Could you reproduce, word for word, everything below from the line containing "Job: place point(s) on the black" down to the line containing "19.2 s apart, 432x243.", with both of those lines included and no others?

Records supplied
..........

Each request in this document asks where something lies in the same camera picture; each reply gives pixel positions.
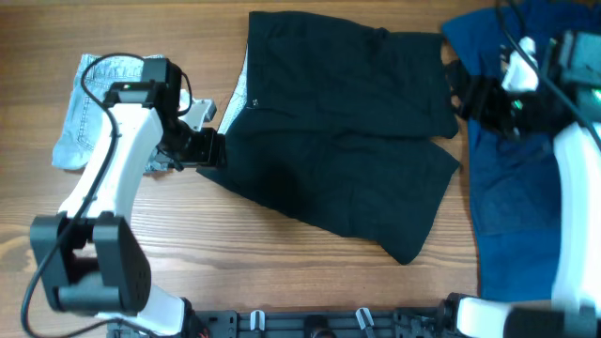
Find black shorts garment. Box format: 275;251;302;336
204;11;458;265

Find black mounting rail base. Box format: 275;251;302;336
196;307;459;338

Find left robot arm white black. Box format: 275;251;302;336
21;58;225;337

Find folded light blue jeans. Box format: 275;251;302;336
52;54;143;171

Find blue garment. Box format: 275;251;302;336
441;1;600;301

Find small black cloth piece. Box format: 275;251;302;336
444;59;471;100

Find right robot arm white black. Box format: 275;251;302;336
444;26;600;337

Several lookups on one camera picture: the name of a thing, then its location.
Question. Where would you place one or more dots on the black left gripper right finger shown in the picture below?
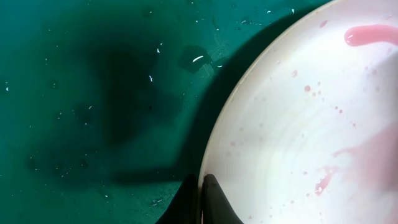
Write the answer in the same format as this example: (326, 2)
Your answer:
(215, 207)

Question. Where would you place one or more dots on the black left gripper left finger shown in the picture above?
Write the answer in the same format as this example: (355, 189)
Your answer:
(183, 207)

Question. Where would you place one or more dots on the pink plate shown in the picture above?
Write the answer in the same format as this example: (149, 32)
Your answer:
(309, 133)

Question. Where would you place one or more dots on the teal plastic tray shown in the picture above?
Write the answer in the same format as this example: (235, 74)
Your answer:
(106, 106)

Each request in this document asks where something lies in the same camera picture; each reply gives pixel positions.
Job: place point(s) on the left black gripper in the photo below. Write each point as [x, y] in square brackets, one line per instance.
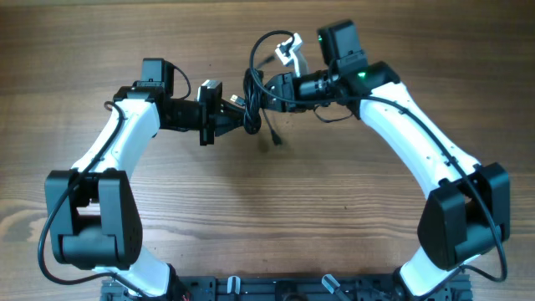
[219, 116]

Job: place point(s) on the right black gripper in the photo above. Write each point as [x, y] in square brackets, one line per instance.
[283, 84]

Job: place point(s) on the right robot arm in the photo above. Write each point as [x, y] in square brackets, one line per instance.
[467, 205]

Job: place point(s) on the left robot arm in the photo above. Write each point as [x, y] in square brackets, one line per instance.
[93, 229]

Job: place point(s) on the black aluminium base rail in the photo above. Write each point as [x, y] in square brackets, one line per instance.
[288, 288]

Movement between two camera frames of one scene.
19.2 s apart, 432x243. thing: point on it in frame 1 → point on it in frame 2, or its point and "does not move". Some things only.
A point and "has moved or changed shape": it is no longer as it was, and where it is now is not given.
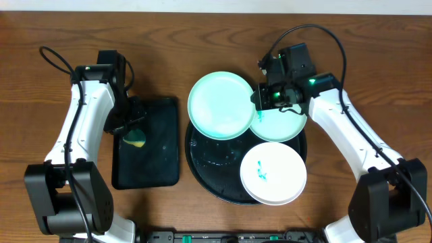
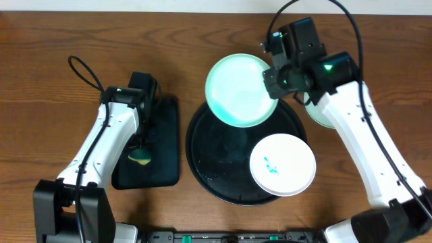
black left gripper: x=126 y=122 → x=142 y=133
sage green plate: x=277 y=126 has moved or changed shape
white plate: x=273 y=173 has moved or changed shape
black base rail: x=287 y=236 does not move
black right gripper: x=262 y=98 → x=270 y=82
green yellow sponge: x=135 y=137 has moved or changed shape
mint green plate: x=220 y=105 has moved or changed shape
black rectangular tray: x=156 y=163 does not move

..........

Exercise output
Job: place point(s) on the black aluminium base rail in the photo above. Write each point as [x, y] in square brackets, one line per instance.
[288, 288]

Movement between two camera frames of one scene.
19.2 s apart, 432x243. thing: point on it in frame 1 → point on it in frame 2, or its point and "does not move". Some things only.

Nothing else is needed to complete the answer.